'Bailando por un sueño', historias con realidad



por: Mara Patricia Castañeda
Fuente: Televisa Espectáculos




'Bailando por un sueño' es una realidad sensible ante la capacidad del ser humano de creer que los sueños son posibles






CIUDAD DE MÉXICO, México, ago. 18, 2005.- El estreno de Bailando por un sueño me dejó sorpresivamente fascinada. Me quedé las casi tres horas observando el trabajo de ocho soñadores y de ocho actores. Escuché cada uno de los ideales de los concursantes.

Una madre con un hijo con capacidades diferentes que desea poner una escuela porque la educación y el tratamiento de su pequeño es de alto costo, una hermana que quiere comprarle una prótesis a su hermano que perdió la pierna en un accidente de moto, un hijo que quiere darle a su padre un taller nuevo de carpintería, un médico que necesita un elevador para subir a los pequeños también con capacidades distintas a tratamiento y que sus madres no los carguen.

Una hija que desea darle una casa a sus hermanos y a su mamá, otra hija que quiere depositar las cenizas de su madre en España como su última voluntad, un joven dedicado a la religión católica que quiere poner un centro de rehabilitación para drogadictos, y un marido que quiere pagar un tratamiento para que su esposa se pueda embarazar.

Son ocho sueños, ocho casos distintos que se convierten en una gran motivación para los televidentes. Las lágrimas se me escapaban, y la vez me sentía nerviosa de ver a las parejas bailar, y poner todo su entusiasmo y empeño para colocarse.

Me gustó además la preparación de Cynthia Klitbo, Paty Navidad, Ana Layevska , María Rojo, Carlos Bonavides, René Casados, Latin Lover y Adrián Uribe . Por momentos me daba la impresión de que les daba pena, evidentemente son actores, y nosotros suponemos que todo lo que hacen, lo hacen bien. Se expusieron gratamente para ayudar a cumplir el sueño de sus parejas.

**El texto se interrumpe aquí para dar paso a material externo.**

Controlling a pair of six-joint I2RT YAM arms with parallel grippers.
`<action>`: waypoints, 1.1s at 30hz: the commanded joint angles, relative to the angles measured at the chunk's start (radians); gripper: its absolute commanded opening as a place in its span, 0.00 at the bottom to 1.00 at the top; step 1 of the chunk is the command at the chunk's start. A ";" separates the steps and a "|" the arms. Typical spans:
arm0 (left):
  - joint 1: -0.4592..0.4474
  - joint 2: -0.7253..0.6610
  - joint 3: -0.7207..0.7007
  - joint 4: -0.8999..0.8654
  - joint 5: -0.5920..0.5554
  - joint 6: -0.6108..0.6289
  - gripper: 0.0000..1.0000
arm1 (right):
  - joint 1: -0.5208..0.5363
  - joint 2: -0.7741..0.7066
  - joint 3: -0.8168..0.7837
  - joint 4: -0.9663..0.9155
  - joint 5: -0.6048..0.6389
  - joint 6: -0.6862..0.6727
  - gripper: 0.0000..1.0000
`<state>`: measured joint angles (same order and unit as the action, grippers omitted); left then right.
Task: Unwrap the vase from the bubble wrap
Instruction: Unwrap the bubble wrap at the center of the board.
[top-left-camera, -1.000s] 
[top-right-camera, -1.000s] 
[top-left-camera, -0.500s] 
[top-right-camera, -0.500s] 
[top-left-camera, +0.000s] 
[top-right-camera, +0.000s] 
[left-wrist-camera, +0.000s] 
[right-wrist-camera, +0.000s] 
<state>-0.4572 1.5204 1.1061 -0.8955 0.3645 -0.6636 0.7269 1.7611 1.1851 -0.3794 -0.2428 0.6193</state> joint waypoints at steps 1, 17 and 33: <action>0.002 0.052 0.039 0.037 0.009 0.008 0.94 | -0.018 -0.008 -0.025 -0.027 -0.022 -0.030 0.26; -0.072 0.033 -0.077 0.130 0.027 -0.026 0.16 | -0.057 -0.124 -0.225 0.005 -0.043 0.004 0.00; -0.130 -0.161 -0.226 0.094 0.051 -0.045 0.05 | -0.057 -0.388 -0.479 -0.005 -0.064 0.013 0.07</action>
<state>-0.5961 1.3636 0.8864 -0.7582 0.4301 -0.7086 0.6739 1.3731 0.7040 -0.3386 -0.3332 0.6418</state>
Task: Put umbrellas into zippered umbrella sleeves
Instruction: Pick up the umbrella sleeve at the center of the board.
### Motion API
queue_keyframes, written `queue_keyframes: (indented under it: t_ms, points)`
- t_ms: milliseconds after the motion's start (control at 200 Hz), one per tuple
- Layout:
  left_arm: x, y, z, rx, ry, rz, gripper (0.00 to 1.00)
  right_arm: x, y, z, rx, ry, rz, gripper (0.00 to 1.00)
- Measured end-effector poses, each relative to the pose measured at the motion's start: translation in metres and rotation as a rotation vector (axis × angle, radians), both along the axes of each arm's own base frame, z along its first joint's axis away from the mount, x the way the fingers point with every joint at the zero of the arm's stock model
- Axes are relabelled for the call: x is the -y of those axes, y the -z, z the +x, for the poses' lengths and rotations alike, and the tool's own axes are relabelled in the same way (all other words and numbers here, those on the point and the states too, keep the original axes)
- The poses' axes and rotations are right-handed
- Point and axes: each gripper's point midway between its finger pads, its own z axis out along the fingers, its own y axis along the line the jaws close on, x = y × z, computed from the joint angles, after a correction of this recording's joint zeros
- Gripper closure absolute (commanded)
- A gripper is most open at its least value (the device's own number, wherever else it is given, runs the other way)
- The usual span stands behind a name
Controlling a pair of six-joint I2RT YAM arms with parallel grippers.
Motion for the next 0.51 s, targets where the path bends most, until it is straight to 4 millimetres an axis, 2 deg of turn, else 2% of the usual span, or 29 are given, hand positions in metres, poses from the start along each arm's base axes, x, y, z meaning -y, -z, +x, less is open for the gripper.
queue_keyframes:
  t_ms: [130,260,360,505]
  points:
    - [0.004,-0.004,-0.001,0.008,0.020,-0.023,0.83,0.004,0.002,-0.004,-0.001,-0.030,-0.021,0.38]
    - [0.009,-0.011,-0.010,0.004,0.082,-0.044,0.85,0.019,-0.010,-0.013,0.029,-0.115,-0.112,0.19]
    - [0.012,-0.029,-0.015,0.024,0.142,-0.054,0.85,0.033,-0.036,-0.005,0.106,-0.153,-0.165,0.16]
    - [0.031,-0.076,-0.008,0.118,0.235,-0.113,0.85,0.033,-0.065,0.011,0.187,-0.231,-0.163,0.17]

Tengo que decir que me impresionaron Adrián Uribe y Latin Lover, porque además de ritmo, lograron trabajar con las dos jóvenes para poder mostrarse como tremendas parejas. Estoy segura que entre ellos está el ganador.

El programa me encantó, fue diversión familiar, todo el público estuvo atento, los comentarios son muy favorables, estuvo estupendo. Y como bien dijo Adal Ramones, ‘no importa quién lo haga, lo importante es el público goce de entretenimiento sano, y sobre todo que se convierta en ayuda a quién lo necesite’.

Bailando por un sueño demuestra que no sólo de cuestiones materiales viven los humanos, también de ilusiones y sobre todo de esperanzas para alcanzar un objetivo en beneficio de los demás, y qué mejor que hacerlo bailando.

Muchas felicidades a Rubén y Santiago Galindo, y a todo su equipo.